■ What you will do
Instruction for the data below: set down exactly the lines from the line with "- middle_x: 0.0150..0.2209" to the line with "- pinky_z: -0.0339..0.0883", inclusive, and no others.

■ Supplied data
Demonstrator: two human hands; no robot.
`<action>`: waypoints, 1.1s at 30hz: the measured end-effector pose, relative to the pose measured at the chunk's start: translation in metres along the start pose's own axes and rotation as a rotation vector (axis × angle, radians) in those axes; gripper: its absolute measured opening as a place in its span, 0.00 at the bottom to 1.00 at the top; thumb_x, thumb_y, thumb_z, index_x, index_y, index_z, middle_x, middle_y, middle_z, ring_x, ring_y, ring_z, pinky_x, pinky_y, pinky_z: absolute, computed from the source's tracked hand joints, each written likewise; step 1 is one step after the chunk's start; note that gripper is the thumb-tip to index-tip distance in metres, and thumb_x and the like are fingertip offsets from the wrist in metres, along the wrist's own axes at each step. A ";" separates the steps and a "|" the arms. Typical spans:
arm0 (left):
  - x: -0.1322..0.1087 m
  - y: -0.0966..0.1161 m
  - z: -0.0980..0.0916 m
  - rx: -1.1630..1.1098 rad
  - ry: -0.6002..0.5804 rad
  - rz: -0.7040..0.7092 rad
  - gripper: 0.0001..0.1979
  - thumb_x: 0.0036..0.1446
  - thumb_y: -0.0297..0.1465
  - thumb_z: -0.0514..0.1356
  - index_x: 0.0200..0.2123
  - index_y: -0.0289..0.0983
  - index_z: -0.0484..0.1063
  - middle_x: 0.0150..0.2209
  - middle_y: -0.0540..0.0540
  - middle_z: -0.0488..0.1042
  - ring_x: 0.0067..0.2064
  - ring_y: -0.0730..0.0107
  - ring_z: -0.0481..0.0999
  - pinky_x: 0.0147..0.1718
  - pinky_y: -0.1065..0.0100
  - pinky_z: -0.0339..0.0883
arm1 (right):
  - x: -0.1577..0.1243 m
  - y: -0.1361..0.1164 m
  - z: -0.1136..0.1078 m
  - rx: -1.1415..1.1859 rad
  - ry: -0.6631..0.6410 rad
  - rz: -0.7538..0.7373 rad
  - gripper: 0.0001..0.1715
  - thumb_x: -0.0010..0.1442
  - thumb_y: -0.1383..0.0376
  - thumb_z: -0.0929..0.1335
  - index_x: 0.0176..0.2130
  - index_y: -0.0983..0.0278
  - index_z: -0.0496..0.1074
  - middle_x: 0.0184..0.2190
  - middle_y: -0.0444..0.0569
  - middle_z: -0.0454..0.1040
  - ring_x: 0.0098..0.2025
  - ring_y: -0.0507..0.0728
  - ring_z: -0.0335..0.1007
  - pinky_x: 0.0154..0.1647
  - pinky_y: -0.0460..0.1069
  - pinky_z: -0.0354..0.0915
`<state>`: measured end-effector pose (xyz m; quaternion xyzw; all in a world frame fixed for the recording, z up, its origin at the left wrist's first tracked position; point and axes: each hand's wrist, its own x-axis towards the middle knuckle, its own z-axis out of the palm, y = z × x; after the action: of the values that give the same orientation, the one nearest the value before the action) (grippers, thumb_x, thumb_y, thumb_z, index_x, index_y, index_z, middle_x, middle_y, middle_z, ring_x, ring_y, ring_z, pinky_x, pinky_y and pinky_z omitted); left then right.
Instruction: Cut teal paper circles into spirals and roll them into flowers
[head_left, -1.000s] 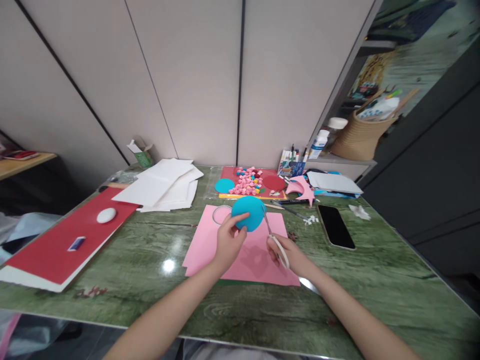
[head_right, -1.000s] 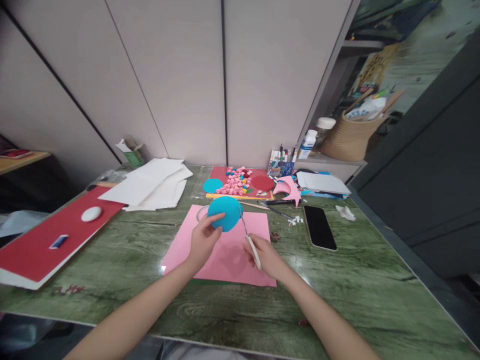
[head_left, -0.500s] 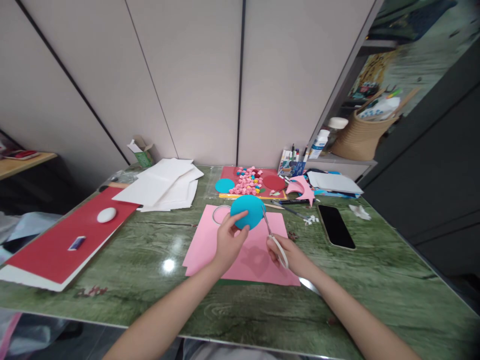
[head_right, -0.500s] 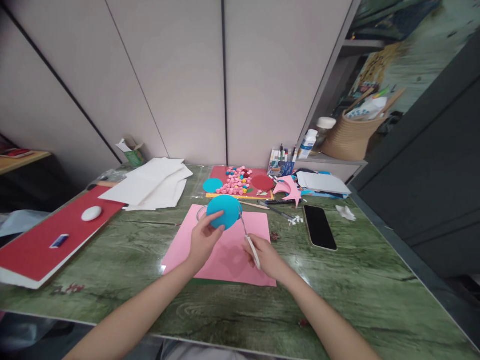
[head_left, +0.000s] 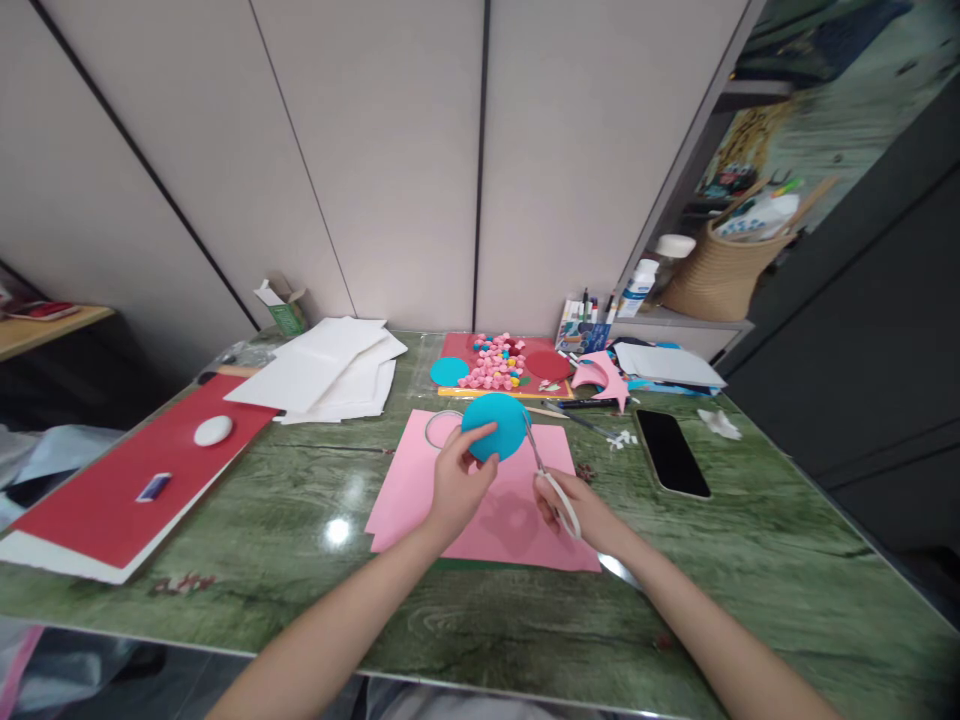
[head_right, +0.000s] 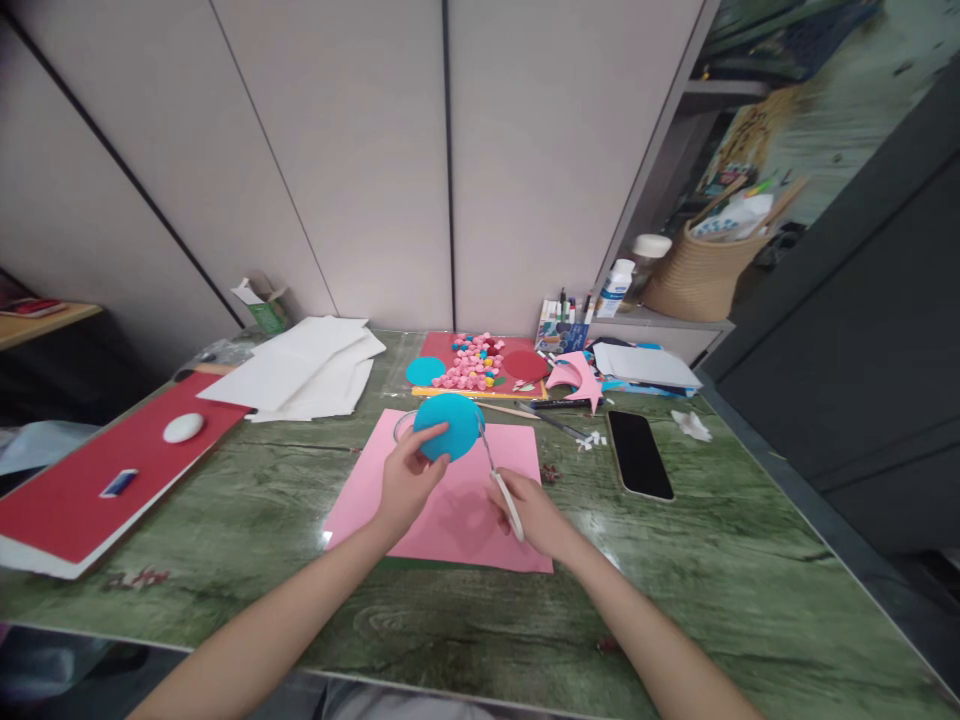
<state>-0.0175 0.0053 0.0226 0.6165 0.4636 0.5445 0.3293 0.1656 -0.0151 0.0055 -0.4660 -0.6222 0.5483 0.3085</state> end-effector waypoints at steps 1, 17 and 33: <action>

■ Written response
  - middle_x: 0.0150..0.2209
  - middle_y: -0.0540..0.0540
  - middle_z: -0.0488..0.1042
  - ring_x: 0.0067..0.2064
  - ring_y: -0.0730..0.0107
  - ring_z: -0.0481..0.0999
  - pinky_x: 0.0147..0.1718
  - pinky_y: -0.1065..0.0100
  - pinky_z: -0.0339..0.0883

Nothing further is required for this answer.